**What you have to do**
How many lines in the data below contain the word "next"? State only the number.

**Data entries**
=-=-=-=-=
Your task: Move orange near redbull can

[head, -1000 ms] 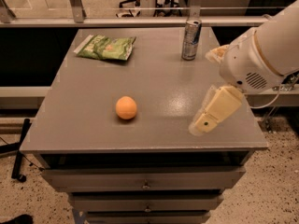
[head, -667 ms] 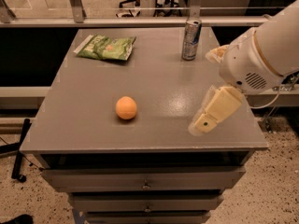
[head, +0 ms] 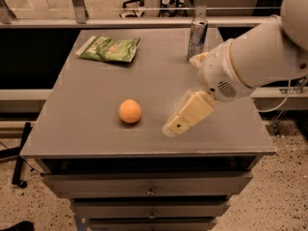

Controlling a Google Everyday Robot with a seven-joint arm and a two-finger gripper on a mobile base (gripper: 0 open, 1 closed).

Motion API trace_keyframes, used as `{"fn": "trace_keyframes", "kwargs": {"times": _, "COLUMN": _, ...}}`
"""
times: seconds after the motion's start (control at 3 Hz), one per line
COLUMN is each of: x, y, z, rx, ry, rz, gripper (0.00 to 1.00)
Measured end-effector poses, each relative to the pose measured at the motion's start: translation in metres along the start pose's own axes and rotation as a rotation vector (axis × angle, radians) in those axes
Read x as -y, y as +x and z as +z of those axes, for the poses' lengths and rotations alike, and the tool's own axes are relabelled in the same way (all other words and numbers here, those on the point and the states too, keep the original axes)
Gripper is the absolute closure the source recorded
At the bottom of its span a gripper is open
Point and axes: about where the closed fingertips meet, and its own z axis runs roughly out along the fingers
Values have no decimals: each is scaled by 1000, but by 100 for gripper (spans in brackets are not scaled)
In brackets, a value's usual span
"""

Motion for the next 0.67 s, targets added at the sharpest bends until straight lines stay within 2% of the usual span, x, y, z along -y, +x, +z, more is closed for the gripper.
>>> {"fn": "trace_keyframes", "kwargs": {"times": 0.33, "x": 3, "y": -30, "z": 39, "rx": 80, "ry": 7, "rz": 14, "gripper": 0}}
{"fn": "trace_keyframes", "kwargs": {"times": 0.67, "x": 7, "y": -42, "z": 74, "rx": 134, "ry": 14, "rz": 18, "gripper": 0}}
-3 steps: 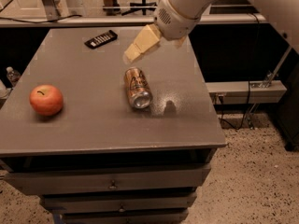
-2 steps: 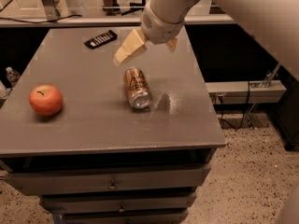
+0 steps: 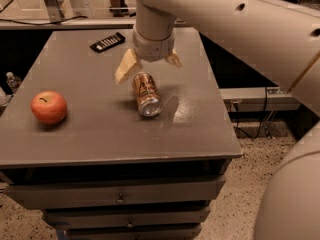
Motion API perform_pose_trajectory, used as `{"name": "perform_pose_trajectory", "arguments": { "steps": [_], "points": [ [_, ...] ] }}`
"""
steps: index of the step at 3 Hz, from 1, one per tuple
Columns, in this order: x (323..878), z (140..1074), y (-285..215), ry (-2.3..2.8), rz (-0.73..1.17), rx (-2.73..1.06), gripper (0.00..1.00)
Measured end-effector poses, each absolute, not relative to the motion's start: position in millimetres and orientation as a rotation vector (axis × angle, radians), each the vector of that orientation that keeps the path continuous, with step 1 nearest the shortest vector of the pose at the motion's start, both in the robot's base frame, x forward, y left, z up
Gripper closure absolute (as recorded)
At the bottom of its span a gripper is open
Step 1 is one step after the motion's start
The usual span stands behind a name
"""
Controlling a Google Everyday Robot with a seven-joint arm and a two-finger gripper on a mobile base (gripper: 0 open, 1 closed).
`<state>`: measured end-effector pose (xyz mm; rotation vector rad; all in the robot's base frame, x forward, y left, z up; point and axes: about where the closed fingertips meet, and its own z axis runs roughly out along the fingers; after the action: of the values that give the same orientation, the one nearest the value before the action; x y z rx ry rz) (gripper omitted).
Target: Place orange can upright
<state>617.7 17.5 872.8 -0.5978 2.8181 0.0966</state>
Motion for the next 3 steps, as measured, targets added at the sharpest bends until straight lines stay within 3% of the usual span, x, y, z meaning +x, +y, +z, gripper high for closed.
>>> {"name": "perform_pose_trajectory", "arguments": {
  "steps": [1, 2, 3],
  "points": [
    [613, 861, 27, 2.863, 0.027, -0.561, 0.0],
    [609, 855, 36, 2.88, 0.022, -0.559, 0.18],
    [607, 851, 41, 2.892, 0.024, -0.561, 0.42]
  ]
}}
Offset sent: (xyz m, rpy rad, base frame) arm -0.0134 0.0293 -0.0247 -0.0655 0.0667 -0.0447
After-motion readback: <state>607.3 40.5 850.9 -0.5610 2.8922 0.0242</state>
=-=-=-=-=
**Response to the exercise**
2